I. In this riff, Ch. 123, “The Musket.”
Here, we—and by which we, I guess I mean Ishmael’s consciousness–or maybe I just mean we—enter Starbuck’s consciousness.
Our good Christian co-commander stands outside crazy Captain Ahab’s quarters, wondering whether to tell his commander that The Pequod has escaped a typhoon–or to kill the tyrant.
II. Ch. 123 delivers the longest (I mean, I’m pretty sure it’s the longest) monologue we get from Starbuck in the novel, as he ponders the morality of assassinating his captain, Ahab. It begins:
“He would have shot me once,” he murmured, “yes, there’s the very musket that he pointed at me;—that one with the studded stock; let me touch it—lift it. Strange, that I, who have handled so many deadly lances, strange, that I should shake so now. Loaded? I must see. Aye, aye; and powder in the pan;—that’s not good. Best spill it?—wait. I’ll cure myself of this. I’ll hold the musket boldly while I think.
Starbuck’s monologue is riddled with the kind of dashes and question marks we might more readily identify with Poe’s bipolars or Dickinson’s Riddles. Madness infects, and Starbuck is touched.
III. “Has he not dashed his heavenly quadrant?” Starbuck dashingly muses, prefiguring, perhaps, Emily Dickinson’s lines, “Done with the Compass – / Done with the Chart!”
Wild nights indeed!
IV. Starbuck’s wild night again shifts into Poe territory. He’s got a touch of craze to his soul, but he’s still the Christian moral (a)center of Melville’s satanic novel. Here, he weighs the metaphysical against the physical:
But shall this crazed old man be tamely suffered to drag a whole ship’s company down to doom with him?—Yes, it would make him the wilful murderer of thirty men and more, if this ship come to any deadly harm; and come to deadly harm, my soul swears this ship will, if Ahab have his way. If, then, he were this instant—put aside, that crime would not be his. Ha! is he muttering in his sleep? Yes, just there,—in there, he’s sleeping. Sleeping? aye, but still alive, and soon awake again.
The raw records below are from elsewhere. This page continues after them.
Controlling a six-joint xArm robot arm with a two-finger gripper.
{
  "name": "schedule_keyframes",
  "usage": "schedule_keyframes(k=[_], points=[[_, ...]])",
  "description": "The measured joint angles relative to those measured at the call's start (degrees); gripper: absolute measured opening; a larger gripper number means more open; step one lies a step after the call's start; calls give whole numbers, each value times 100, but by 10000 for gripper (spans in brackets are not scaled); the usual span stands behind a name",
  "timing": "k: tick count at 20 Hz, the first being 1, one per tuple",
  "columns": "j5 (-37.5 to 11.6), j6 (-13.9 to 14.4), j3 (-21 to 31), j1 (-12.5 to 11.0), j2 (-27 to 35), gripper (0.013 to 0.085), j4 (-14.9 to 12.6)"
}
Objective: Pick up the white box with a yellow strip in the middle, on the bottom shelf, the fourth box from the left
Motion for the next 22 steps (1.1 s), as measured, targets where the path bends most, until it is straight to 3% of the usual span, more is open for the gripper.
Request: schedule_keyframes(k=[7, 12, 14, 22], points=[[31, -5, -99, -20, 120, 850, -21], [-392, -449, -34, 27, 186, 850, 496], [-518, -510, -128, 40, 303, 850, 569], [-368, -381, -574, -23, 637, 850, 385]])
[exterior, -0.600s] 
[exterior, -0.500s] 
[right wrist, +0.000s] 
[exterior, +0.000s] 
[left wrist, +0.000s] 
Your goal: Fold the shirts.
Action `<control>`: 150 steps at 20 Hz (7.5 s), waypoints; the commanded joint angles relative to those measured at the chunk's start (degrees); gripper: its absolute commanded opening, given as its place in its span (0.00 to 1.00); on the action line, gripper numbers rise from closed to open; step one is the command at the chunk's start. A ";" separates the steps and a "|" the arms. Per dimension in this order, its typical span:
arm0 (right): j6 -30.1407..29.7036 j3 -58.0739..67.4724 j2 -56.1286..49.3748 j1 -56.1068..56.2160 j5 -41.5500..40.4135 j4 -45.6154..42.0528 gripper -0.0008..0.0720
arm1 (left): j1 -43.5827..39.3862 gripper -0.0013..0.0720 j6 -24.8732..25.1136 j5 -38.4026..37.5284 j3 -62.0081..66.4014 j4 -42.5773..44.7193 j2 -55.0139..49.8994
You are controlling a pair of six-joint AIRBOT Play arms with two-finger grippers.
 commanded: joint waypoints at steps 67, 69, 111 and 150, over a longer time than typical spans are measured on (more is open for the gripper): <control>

V. Starbuck understands that Ahab will wholly infect the crew of The Pequod, dooming them in his disease:
Not reasoning; not remonstrance; not entreaty wilt thou hearken to; all this thou scornest. Flat obedience to thy own flat commands, this is all thou breathest. Aye, and say’st the men have vow’d thy vow; say’st all of us are Ahabs.
VI. In the end though—well, in the end, Starbuck chickens out, as we knew he would. “Great God, where art Thou? Shall I? shall I?” he implores, but God does not answer in any language Starbuck is prepared to read. Instead, Ahab answers (and God through him?) — “Stern all! Oh Moby Dick, I clutch thy heart at last!” — another prefiguration of the demise of the crew Starbuck would save if he were made of sterner stuff.
VII. The episode ends with Starbuck retreating, telling Stubb to wake Ahab.